Iggy Pop and David Bowie The Idiot Newcastle City Hall 2 March Tour 1977

This was a strange one this. Looking back this gig was pretty important historically, and yet at the time (as is often the case) it didn’t seem so. Iggy wasn’t that well known in the UK at the time. I’d seen him on the TV (was it on the Whistle Test?) throwing himself into the crowd and spreading peanut butter all over his torso at a late 60s gig in the USA. I’d also read the reviews of his seminal, wild gig at the Kings Cross cinema (and regretted not going). I’d seen the Sex Pistols play the Stooges’ No Fun the year before, so knew a little about the Iggy legend and his impact on punk. Generally however little was known about Iggy, and ticket sales for this gig were apparently not going well. A few days before the gig the local paper, the Evening Chronicle, ran an article hinting that David Bowie might be guesting at the gig, presumably to try and boost ticket sales. So a few of us went along to the gig, partly out of curiosity to see if Iggy was as crazy as we’d heard, and partly to see if Bowie really did appear. Still, on the night the City Hall was barely half full. Support came from The Vibrators who were, as I recall, pretty hot at the time, and will have played tracks like We Vibrate and London Girls. Iggy took to the stage and was followed by his band, that included David Bowie, who walked up to a keyboard at the right of the stage without any acknowledgement to the crowd at all. It was very clear that this was Iggy’s show and Bowie was a sideman. The set was a mix of old Stooges classics and tracks from the Idiot lp, and was something like: Raw power; Tv eye; Dirt; 1969; Turn blue; Funtime; Gimme danger; No fun; Sister midnight; I need somebody; search & destroy; I wanna be your dog; Tonight; Some weird sin; China girl.

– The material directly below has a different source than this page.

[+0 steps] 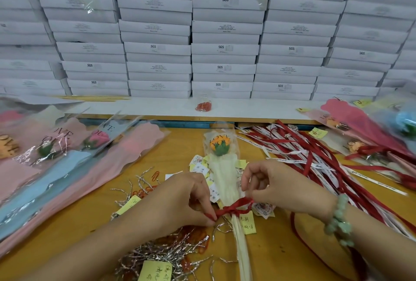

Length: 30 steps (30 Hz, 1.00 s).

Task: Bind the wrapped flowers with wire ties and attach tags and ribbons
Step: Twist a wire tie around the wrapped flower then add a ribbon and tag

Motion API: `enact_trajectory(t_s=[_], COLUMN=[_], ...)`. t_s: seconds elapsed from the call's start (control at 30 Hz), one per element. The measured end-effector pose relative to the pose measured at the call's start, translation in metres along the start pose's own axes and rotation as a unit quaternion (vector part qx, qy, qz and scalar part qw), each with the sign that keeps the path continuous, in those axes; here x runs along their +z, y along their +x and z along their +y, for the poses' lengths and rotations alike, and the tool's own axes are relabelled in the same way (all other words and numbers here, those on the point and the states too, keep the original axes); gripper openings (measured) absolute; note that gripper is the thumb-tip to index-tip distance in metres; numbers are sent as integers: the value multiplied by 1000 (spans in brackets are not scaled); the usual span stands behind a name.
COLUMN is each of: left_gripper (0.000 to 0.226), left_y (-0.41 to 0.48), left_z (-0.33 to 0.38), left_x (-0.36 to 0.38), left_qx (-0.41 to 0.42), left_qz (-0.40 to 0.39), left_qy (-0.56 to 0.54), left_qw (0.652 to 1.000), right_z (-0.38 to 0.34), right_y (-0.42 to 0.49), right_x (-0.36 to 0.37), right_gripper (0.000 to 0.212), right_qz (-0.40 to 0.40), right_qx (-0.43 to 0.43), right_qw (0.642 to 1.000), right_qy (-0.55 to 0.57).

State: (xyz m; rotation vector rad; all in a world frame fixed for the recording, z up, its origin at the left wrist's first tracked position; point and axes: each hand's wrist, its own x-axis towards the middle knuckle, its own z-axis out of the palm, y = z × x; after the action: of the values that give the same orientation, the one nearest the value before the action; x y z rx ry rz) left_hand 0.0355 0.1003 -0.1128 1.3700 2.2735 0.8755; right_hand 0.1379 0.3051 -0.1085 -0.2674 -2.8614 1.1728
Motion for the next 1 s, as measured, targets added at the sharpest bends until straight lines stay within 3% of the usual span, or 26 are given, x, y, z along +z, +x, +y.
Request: enact_trajectory(t_s=[0.27, 0.4, 0.47, 0.63, 0.8, 1.0], left_gripper=[24, 17, 31, 43, 43, 32], left_y=[1, 0, -2, -6, -8, -8], left_z=[-7, -5, -5, 0, 5, 5], left_x=[-1, -3, -8, -6, 13, 18], left_qx=[5, 2, 2, 37, 112, 134], left_qz=[-16, -20, -5, 0, -48, -49], left_qy=[31, 36, 29, 19, 128, 147], left_qw=[999, 999, 1000, 999, 984, 979], right_z=[3, 0, -2, 0, 1, 8], right_y=[-1, 0, 0, 13, 63, 111], right_x=[1, -7, -16, -27, -18, -10], right_gripper=[19, 10, 13, 16, 40, 57], right_qz=[18, -55, -93, 17, 54, 118], right_qx=[-4, 6, 18, 26, 57, 121], right_qw=[991, 997, 995, 998, 987, 983], right_qy=[-132, -55, -9, -50, -140, -68])
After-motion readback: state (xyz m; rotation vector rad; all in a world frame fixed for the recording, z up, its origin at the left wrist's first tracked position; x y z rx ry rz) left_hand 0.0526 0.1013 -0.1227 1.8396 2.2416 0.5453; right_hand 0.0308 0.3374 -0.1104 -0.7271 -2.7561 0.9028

As I recall Iggy was good, but not as wild as usual. He was back to play to a packed City Hall later in the year and went totally crazy, climbing all over the amps, rolling around the stage, with his trousers coming open. A few years later I caught him at Redcar Coatham Bowl (Glen Matlcock on bass, I think), he was smoking on stage and flicking lit cigarettes into the crowd (how times change…). Bowie stayed in the background all night and didn’t speak to the crowd. It was good to see him back on the City Hall stage, but I was hoping that they would perform some Bowie classics. I remember shouting for Moonage Daydream…..Anyway he came back to the City Hall as part of the Low tour the following year. Will report on that tomorrow.